Chronic slowly progressive cranial polyneuropathy (including facial nerves, vestibulo-cochlear nerves, hypoglossal nerves, and vagus nerves), the lack of sensory symptoms, and normal MRI of the brain stem suggested that the lesion was at the level of the motor neurons.
The patient had mild proximal weakness in the arms and legs and generalized areflexia with normal sural responses which also supported the notion of lower motor neuron disease.
There was no evidence of upper motor neuron involvement and the long duration strongly argued against ALS.
He had no family history to suggest spinal muscular atrophy. He also had no gynecomastia to suggest Kennedy disease.
Degenerative pathology was much more likely than autoimmune disease because of chronicity and normal cerebrospinal fluid exam and the lack of response to steroids.
Facial onset sensorimotor neuropathy can be considered, but the lack of sensory symptoms is atypical.

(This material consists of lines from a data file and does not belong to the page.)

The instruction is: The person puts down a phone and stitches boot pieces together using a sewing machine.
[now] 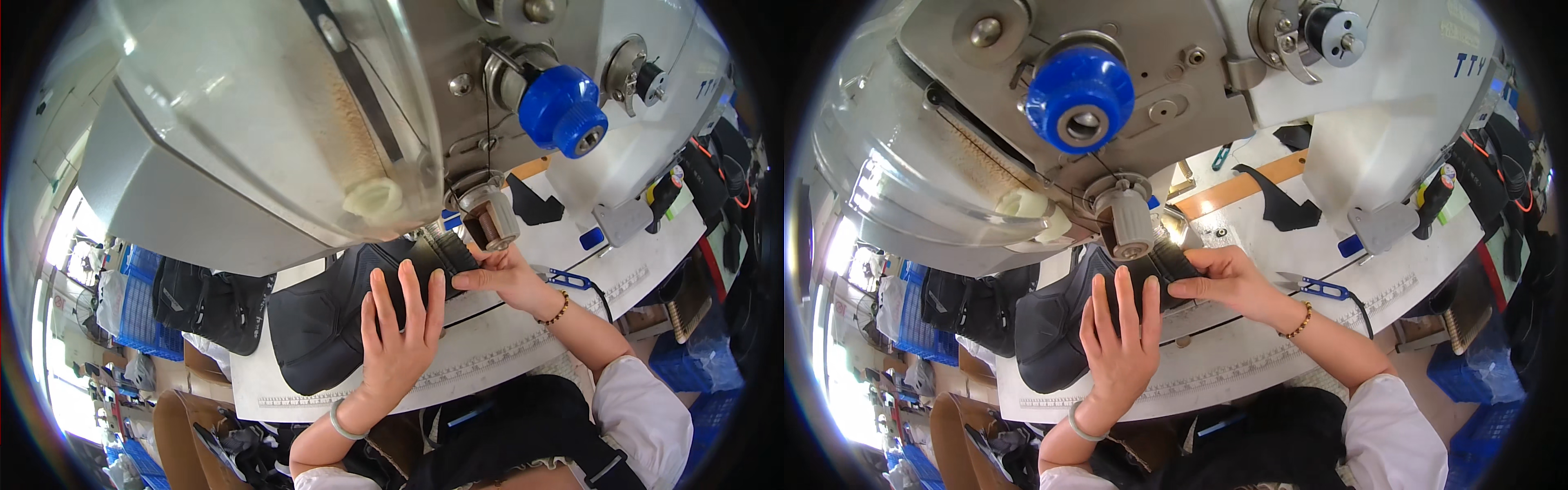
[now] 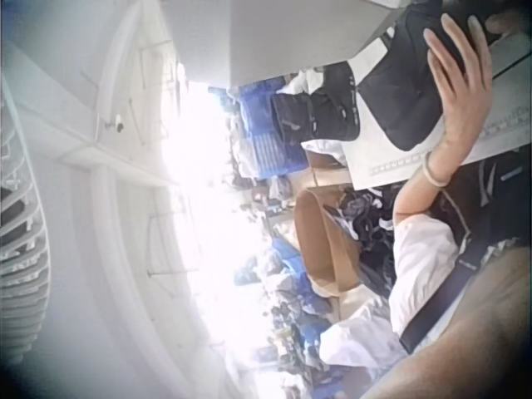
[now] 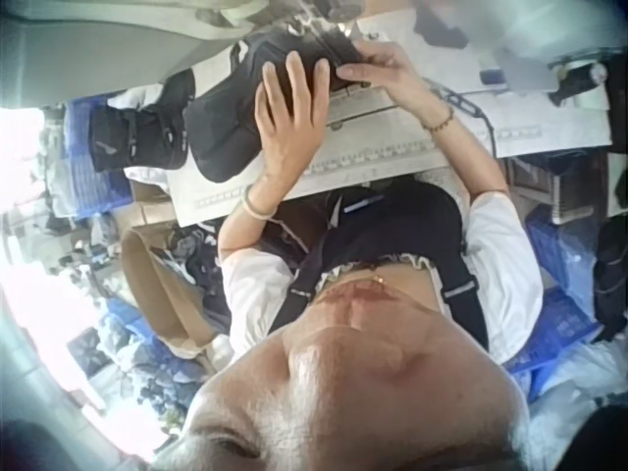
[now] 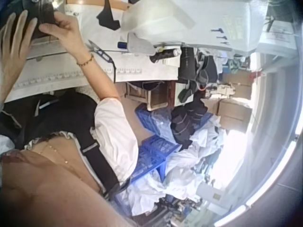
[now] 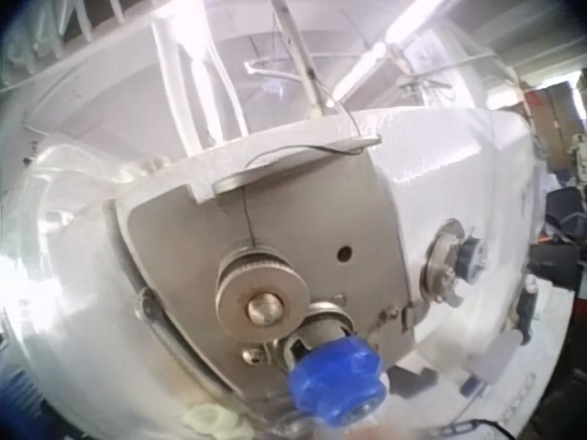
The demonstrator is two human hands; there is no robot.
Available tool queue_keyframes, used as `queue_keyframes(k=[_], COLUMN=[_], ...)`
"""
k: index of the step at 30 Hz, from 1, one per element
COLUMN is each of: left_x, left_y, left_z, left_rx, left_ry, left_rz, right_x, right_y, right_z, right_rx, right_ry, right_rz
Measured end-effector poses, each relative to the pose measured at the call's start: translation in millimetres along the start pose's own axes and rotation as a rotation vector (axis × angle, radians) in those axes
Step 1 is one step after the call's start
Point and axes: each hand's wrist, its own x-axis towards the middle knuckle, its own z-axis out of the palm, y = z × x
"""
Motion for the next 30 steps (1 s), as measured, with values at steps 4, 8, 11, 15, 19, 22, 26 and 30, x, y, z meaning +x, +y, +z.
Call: queue_keyframes(k=[4, 8, 11, 15, 19, 22, 26, 30], left_x=[3, 7, 7, 5, 4, 4, 3, -3], left_y=[8, 14, 14, 10, 5, 4, -1, -13], left_z=[-1, -4, -6, -6, -4, -3, 0, 5], left_rx=[0.036, 0.101, 0.096, 0.082, 0.097, 0.081, 0.028, -0.028], left_ry=[-0.017, -0.050, -0.063, -0.065, -0.073, -0.073, -0.033, -0.030], left_rz=[-0.034, -0.058, -0.051, -0.027, 0.008, 0.009, 0.007, 0.041], right_x=[3, 4, 5, 3, 3, 3, 0, -2], right_y=[-5, -7, -9, -7, -6, -3, -3, 3], right_z=[-4, -9, -6, -6, -2, -2, 3, 10], right_rx=[0.006, -0.033, -0.039, -0.013, 0.019, 0.021, 0.026, 0.018], right_ry=[0.024, 0.034, 0.039, 0.033, 0.041, 0.040, 0.065, 0.082], right_rz=[0.007, 0.026, 0.024, 0.038, 0.023, 0.020, 0.003, 0.004])
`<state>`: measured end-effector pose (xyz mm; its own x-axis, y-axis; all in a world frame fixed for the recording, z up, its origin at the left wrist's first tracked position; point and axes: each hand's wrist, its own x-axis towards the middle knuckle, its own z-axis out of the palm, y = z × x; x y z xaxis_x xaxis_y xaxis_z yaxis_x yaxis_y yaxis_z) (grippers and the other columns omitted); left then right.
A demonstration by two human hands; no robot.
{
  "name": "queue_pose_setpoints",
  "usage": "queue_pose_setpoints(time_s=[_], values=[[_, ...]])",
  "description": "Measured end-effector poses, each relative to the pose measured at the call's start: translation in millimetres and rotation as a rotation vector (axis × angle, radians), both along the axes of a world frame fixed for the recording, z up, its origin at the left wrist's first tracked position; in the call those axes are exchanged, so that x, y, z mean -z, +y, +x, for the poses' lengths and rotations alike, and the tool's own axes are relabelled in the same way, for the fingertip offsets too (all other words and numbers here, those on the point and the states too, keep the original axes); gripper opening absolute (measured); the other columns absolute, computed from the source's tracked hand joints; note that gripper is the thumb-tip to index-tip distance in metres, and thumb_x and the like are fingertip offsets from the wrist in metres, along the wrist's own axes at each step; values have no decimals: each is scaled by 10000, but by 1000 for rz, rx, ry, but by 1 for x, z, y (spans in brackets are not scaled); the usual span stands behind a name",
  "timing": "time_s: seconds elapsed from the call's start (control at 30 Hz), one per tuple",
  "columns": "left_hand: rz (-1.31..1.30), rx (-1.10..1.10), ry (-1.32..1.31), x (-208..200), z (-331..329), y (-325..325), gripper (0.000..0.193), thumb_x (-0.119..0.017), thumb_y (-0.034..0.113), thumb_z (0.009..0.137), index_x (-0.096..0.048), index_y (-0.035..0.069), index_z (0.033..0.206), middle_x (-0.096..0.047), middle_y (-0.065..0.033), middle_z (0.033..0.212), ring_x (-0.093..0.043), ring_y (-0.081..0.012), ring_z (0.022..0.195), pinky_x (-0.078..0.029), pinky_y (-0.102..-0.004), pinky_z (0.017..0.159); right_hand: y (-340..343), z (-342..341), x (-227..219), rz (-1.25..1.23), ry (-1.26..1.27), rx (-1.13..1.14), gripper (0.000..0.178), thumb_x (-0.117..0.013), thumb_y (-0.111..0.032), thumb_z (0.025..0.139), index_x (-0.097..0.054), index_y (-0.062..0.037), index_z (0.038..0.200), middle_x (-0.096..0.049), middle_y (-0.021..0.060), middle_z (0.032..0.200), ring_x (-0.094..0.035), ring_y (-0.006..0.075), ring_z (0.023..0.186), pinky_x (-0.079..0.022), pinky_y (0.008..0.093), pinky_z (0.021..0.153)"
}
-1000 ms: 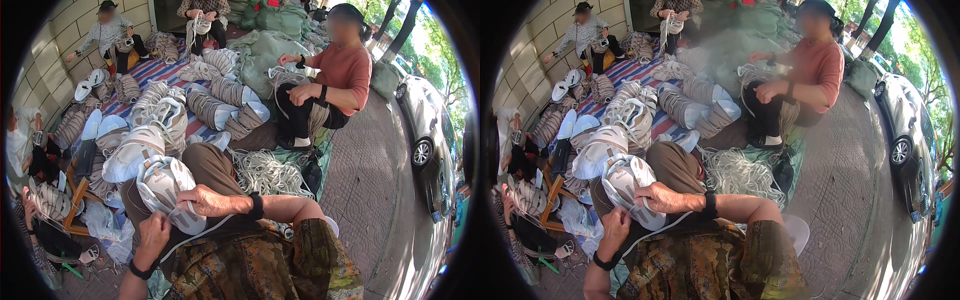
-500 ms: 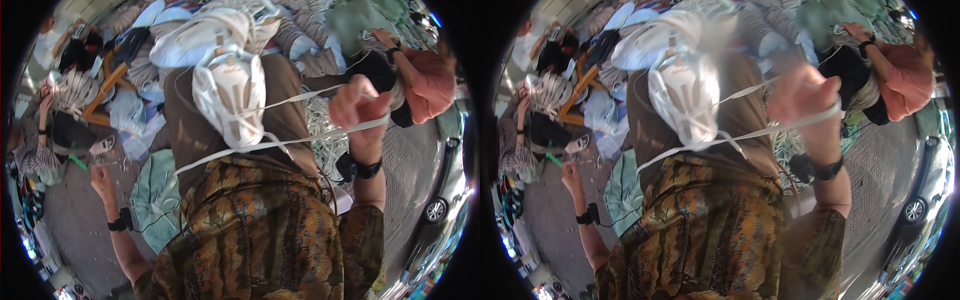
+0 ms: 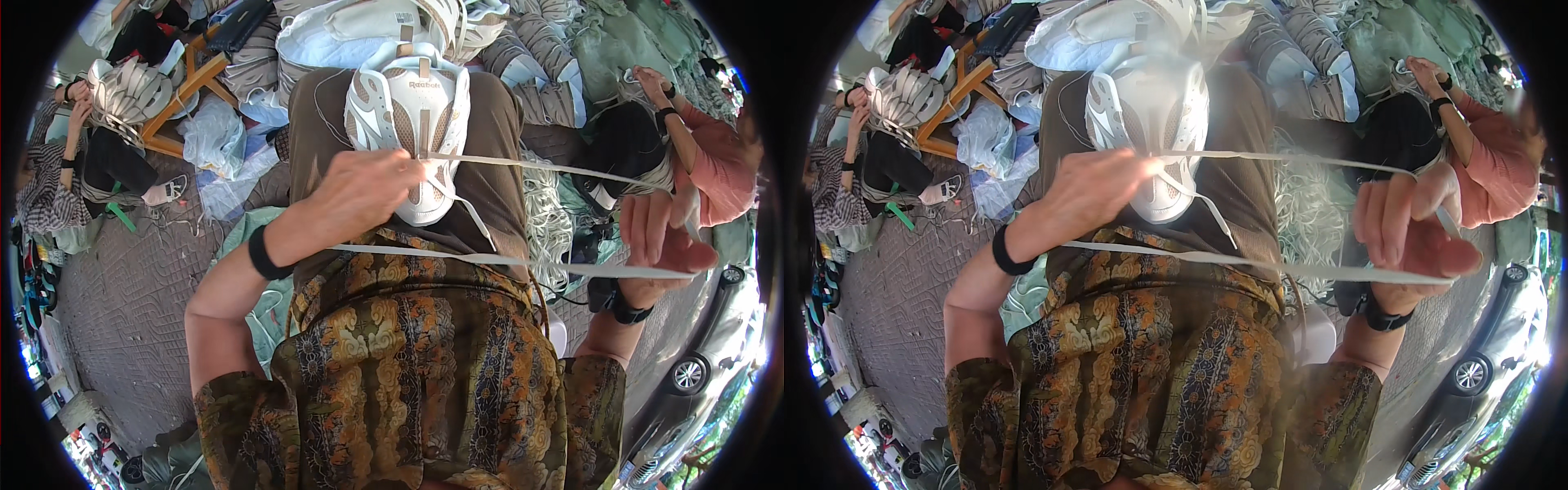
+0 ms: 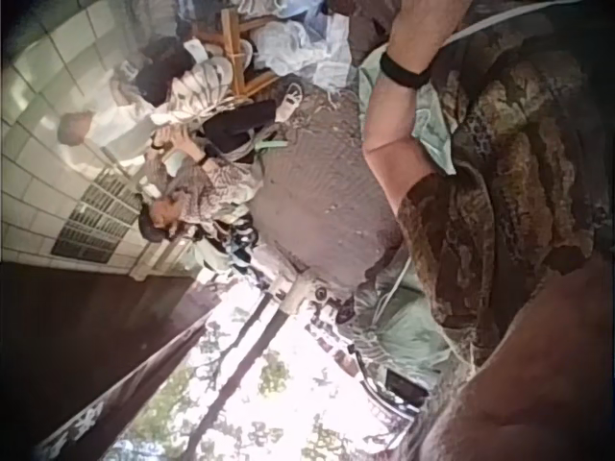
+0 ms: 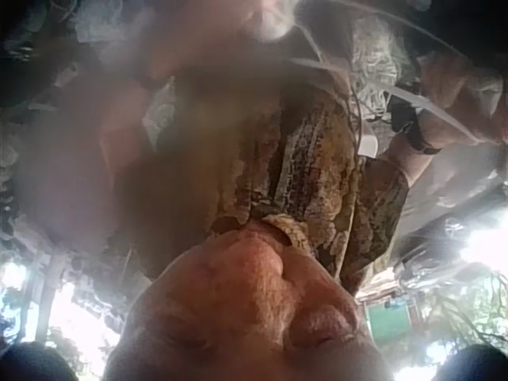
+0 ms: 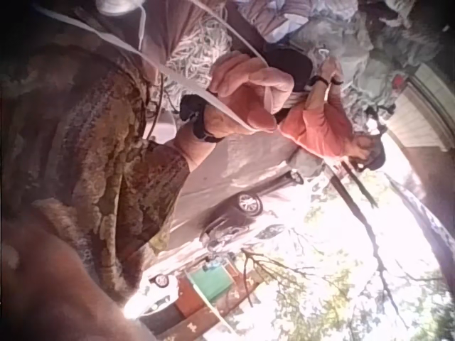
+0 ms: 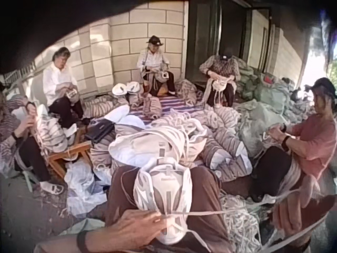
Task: The person sits on a low stool outdoors and laces a white Reebok sneaker. They thread a long white lace through the eyelets, pull it tight, and tie a knot. The person handles the shoe and laces by hand, working on a single shoe while surrounded by piles of similar footwear.
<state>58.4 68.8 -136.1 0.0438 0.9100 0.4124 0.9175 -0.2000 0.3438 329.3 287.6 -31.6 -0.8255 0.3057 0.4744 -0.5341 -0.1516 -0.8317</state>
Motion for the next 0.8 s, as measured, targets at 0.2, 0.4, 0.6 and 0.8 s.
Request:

Madras variant of motor neuron disease is reported in South India (where the patient is from) and is most likely the case.1 Degeneration of cranial nerve nuclei 7, 9, and 10 and progressive hearing loss are typical.1 The cause is not clear.
Brown-Vialetto-Van Laere syndrome in the western literature seems to be the equivalent of it except that the former is not associated with riboflavin receptors mutation (it tested negative in this case).
1. Gourie-Devi M, Nalini A. Madras motor neuron disease variant, clinical features of seven patients. J Neurol Sci. 2003 209(1-2):13-7.